Apart from warlike activity proper, the institution of the duel is also an expression of the same superior readiness for combat; and the duel is a leisure-class institution. The duel is in substance a more or less deliberate resort to a fight as a final settlement of a difference of opinion. In civilized communities it prevails as a normal phenomenon only where there is an hereditary leisure class, and almost exclusively among that class. The exceptions are (1) military and naval officers who are ordinarily members of the leisure class, and who are at the same time specially trained to predatory habits of mind and (2) the lower-class delinquents—who are by inheritance, or training, or both, of a similarly predatory disposition and habit. It is only the high-bred gentleman and the rowdy that normally resort to blows as the universal solvent of differences of opinion. The plain man will ordinarily fight only when excessive momentary irritation or alcoholic exaltation act to inhibit the more complex habits of response to the stimuli that make for provocation. He is then thrown back upon the simpler, less differentiated forms of the instinct of self-assertion; that is to say, he reverts temporarily and without reflection to an archaic habit of mind.
This institution of the duel as a mode of finally settling disputes and serious questions of precedence shades off into the obligatory, unprovoked private fight, as a social obligation due to one’s good repute. As a leisure-class usage of this kind we have, particularly, that bizarre survival of bellicose chivalry, the German student duel. In the lower or spurious leisure class of the delinquents there is in all countries a similar, though less formal, social obligation incumbent on the rowdy to assert his manhood in unprovoked combat with his fellows. And spreading through all grades of society, a similar usage prevails among the boys of the community.

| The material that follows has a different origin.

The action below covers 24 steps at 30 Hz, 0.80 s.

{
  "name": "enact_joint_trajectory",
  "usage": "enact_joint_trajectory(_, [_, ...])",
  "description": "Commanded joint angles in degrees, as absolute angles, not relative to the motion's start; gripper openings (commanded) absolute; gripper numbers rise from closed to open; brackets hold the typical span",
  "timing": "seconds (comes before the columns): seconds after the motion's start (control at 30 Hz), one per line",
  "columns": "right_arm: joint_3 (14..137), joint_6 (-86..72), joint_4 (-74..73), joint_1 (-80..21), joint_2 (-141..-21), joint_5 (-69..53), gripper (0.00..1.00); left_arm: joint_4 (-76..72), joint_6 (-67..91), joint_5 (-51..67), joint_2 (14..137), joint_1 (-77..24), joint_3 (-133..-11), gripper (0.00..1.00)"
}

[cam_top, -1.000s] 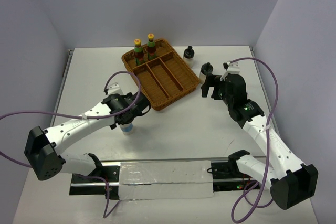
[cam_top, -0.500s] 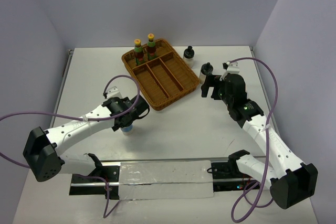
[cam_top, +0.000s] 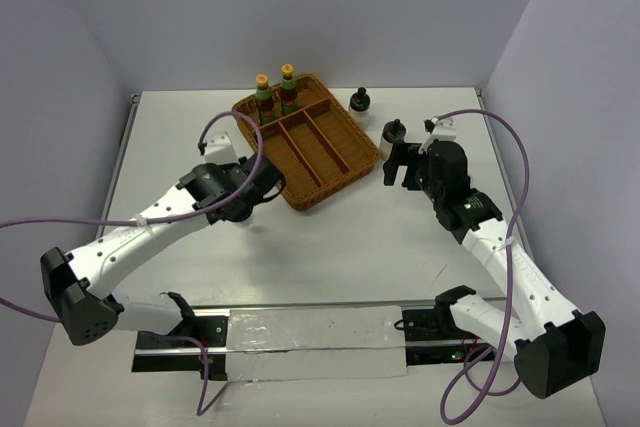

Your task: Organize the condiment bottles

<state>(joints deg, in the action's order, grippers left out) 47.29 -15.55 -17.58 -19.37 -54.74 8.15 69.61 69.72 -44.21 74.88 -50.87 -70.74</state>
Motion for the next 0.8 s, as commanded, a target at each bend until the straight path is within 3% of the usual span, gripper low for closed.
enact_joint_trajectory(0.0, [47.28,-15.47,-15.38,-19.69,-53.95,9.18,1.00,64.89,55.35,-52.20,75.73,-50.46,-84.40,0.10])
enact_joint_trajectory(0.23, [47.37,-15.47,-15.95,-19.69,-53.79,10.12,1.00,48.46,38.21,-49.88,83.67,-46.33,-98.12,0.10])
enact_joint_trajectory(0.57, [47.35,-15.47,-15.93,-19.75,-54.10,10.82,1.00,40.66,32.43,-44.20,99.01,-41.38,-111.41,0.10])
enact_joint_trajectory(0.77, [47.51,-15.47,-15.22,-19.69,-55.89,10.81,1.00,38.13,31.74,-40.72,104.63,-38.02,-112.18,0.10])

The boy usually knows to nicety, from day to day, how he and his associates grade in respect of relative fighting capacity; and in the community of boys there is ordinarily no secure basis of reputability for anyone who, by exception, will not or can not fight on invitation.
All this applies especially to boys above a certain somewhat vague limit of maturity. The child’s temperament does not commonly answer to this description during infancy and the years of close tutelage, when the child still habitually seeks contact with its mother at every turn of its daily life.